Two classification systems have been offered for nomenclature and staging. Fisch described and modified a classification system based on the size and extent of the tumor ( Box 142.1 ). The other classification system was devised by Glasscock and Jackson ( Box 142.2 ). Both classifications address the pertinent issues of tumor size, petrous apex or carotid artery involvement, and intracranial extension. This provides critical information necessary to design an operative approach and plan.

BOX 142.1
Glomus Tumor Classification: Fisch
Data from Fisch U: Infratemporal fossa approach for glomus tumors of the temporal bone. Ann Otol Rhinol Laryngol 91:474-479, 1982, and Fisch U, Mattox D: Classification of glomus temporal tumors. In Fisch U, Mattox D (eds): Microsurgery of the Skull Base. Stuttgart and New York: Georg Thieme; 1988, pp 149-153.

Type Description
A Tumor limited to middle ear cleft (promontory)
B Tumor confined to middle ear, hypotympanum, and mastoid
C 1 Tumor eroding jugular bulb and carotid foramen; not invading carotid artery
C 2 Tumor involving infralabyrinthine and apical temporal bone; erosion of vertical carotid artery
C 3 Tumor involving infralabyrinthine and apical temporal bone; erosion of horizontal carotid artery
C 4 Tumor involving infralabyrinthine and apical temporal bone; tumor grows to foramen lacerum and cavernous sinus
D 1 Intracranial tumor <2 cm
D 2 Intracranial tumor >2 cm; e, extradural; i, intradural
Di 3 Unresectable intracranial extension

BOX 142.2
Glomus Tumor Classification: Glasscock-Jackson
Data from Jackson CG, Glasscock ME, Harris PF: Glomus tumors: diagnosis, classification, and management of large lesions. Arch Otolaryngol 108:401-410, 1982.

Type Description
Glomus Tympanicum
I Small mass limited to promontory
II Tumor completely filling middle ear space
III Tumor filling middle ear and extending into mastoid
IV Tumor filling middle ear, extending into mastoid or through tympanic membrane to fill external auditory canal; may extend anterior to carotid
Glomus Jugulare
I Small tumor involving jugular bulb, middle ear, and mastoid
II Tumor extending under internal auditory canal; may have intracranial extension
III Tumor extending into petrous apex; may have intracranial extension
IV Tumor extending beyond petrous apex into clivus or infratemporal fossa; may have intracranial extension

Treatment options for glomus tumors of the temporal bone include observation with serial scanning to monitor for growth, microsurgical excision, and radiation therapy (XRT). For advanced tumors that approximate or involve the lower cranial nerves, the standard practice in the past consisted of aggressive surgical removal with possible adjuvant radiation in some cases. Complete surgical resection of these tumors minimizes the chance for recurrence but may result in significant morbidity. This treatment may incur lower cranial dysfunction, requiring the need for a tracheotomy, nasogastric tube placement, or percutaneous gastrostomy feeding tube, along with complications of aspiration, pneumonia, malnutrition, and weakness of the shoulder and tongue. In addition, sacrifice of the ICA is avoided as much as possible to prevent the morbidity of ischemic cerebral damage.

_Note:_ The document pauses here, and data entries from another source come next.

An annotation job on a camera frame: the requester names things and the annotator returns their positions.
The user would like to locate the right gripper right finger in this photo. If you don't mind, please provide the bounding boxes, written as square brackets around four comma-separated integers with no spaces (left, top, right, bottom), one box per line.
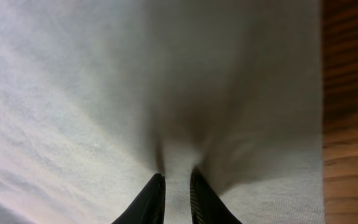
[190,167,242,224]

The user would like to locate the light blue printed t-shirt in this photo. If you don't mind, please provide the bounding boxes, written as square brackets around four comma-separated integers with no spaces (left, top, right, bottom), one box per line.
[0,0,324,223]

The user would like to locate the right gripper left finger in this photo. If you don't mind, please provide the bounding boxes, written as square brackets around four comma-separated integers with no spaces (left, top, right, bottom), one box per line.
[112,174,166,224]

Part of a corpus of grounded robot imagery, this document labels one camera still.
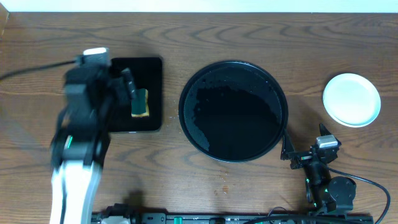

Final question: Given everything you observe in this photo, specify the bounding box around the black rectangular tray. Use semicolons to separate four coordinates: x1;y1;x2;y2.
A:
108;57;163;133

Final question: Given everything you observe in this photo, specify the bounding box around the right black cable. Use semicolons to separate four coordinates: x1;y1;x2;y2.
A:
326;166;392;224

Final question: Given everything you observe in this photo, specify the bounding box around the green yellow sponge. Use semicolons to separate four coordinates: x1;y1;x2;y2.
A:
131;88;149;118

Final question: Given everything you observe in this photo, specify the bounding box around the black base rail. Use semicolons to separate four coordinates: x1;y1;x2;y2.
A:
91;203;374;224

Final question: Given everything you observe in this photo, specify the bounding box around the light blue plate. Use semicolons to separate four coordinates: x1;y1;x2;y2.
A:
322;73;381;128

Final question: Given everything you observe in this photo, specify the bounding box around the black cable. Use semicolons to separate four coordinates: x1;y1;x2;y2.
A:
0;60;78;82
326;166;392;224

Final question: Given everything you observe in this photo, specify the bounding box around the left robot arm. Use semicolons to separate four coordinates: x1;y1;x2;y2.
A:
50;65;136;223

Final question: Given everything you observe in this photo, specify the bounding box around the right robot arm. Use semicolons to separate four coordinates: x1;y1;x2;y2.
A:
280;124;356;216

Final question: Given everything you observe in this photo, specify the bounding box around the left black cable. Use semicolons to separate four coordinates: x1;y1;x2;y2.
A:
0;60;78;82

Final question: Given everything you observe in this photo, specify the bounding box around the round black tray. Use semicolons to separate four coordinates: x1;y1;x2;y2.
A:
178;60;289;163

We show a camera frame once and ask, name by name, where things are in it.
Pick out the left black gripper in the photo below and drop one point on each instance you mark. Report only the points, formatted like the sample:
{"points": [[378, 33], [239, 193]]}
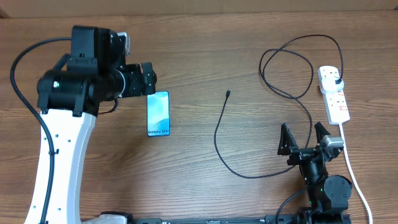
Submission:
{"points": [[136, 86]]}

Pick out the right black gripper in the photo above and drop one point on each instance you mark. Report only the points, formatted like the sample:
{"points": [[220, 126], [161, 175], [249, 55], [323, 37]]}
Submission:
{"points": [[287, 147]]}

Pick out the Samsung Galaxy smartphone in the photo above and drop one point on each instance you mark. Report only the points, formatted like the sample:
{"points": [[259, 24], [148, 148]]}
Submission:
{"points": [[158, 114]]}

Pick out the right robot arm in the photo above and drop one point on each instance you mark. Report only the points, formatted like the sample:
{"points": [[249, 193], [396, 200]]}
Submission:
{"points": [[328, 195]]}

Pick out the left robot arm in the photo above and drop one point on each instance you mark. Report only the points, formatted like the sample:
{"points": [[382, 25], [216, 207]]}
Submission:
{"points": [[70, 94]]}

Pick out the white USB charger plug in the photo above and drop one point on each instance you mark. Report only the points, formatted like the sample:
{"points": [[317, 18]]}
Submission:
{"points": [[330, 85]]}

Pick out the white power strip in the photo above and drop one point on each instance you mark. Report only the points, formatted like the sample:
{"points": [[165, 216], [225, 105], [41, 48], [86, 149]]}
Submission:
{"points": [[335, 103]]}

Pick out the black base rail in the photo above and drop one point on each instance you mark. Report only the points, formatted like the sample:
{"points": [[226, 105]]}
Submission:
{"points": [[268, 219]]}

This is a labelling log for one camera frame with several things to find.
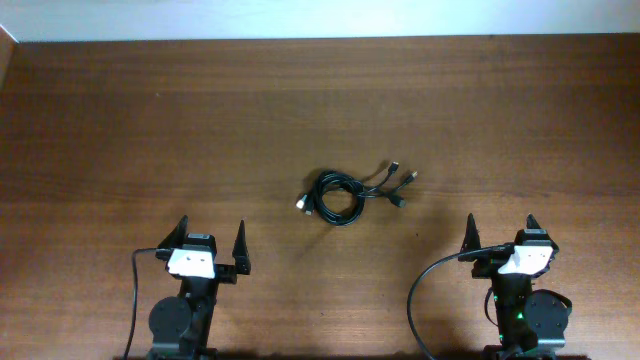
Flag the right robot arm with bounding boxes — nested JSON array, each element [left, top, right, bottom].
[[459, 215, 572, 359]]

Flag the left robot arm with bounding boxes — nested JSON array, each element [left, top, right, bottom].
[[147, 216, 251, 360]]

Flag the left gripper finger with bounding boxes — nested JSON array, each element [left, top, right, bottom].
[[157, 215, 189, 250], [232, 220, 251, 275]]

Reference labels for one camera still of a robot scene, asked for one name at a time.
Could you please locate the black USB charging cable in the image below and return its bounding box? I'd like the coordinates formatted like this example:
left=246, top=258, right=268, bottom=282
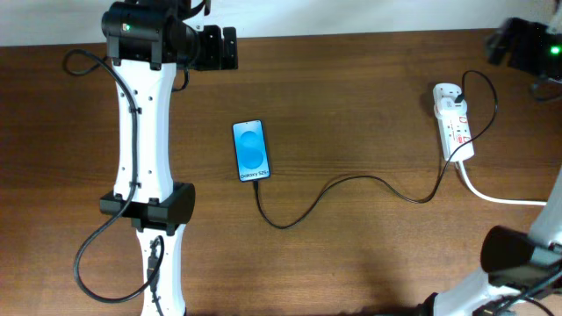
left=252, top=69, right=499, bottom=230

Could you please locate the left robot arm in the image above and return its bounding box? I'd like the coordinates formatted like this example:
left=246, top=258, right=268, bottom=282
left=100, top=1, right=238, bottom=315

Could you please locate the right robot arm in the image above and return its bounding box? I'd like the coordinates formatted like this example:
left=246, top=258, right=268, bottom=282
left=412, top=2, right=561, bottom=316

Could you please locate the white USB charger plug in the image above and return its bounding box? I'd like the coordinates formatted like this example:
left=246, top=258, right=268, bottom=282
left=434, top=97, right=467, bottom=119

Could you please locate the white power strip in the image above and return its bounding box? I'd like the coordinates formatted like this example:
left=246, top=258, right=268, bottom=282
left=433, top=83, right=474, bottom=162

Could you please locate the blue Samsung Galaxy smartphone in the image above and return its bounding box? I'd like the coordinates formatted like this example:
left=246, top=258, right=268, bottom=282
left=232, top=119, right=270, bottom=183

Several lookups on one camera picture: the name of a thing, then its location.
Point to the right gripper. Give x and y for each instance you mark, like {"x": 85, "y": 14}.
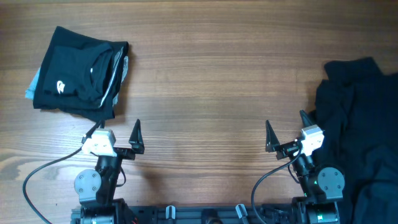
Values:
{"x": 288, "y": 148}

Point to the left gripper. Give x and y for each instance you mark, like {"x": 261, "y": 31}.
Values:
{"x": 137, "y": 141}

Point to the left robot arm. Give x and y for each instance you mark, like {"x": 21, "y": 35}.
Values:
{"x": 96, "y": 187}

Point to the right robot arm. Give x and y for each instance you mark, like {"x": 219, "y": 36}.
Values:
{"x": 322, "y": 185}

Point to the pile of black clothes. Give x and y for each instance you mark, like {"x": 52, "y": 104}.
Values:
{"x": 356, "y": 106}

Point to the folded black shirt with logo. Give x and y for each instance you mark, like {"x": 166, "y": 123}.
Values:
{"x": 80, "y": 75}

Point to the folded grey garment underneath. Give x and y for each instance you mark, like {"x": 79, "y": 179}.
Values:
{"x": 29, "y": 93}

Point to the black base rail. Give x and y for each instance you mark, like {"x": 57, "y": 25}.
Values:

Radiation therapy does not eliminate the tumor but is intended to halt tumor progression. Proponents for surgery have suggested that radiation is indicated for palliation, following incomplete tumor excision or for patients who are medically infirm or elderly. However, there is strong evidence indicating that radiotherapy could also be considered the definitive treatment strategy for skull base glomus tumors. Glomus jugulare tumors have traditionally been treated by fractionated XRT. Newer techniques using a frame-based linear accelerator, gamma radiation from cobalt delivered through the Gamma Knife, or photon beam from a robot-mounted mini-linear accelerator such as the CyberKnife are available for single or multiple focused treatments (fractions), providing submillimeter accuracy in treatment delivery.

Based on the apparent success of varied radiation procedures, the management recommendations have evolved recently to treatment options that preserve function as much as possible. This approach may entail observation, primary radiation, or subtotal function preserving tumor resection followed by observation or radiation of the residual tumor.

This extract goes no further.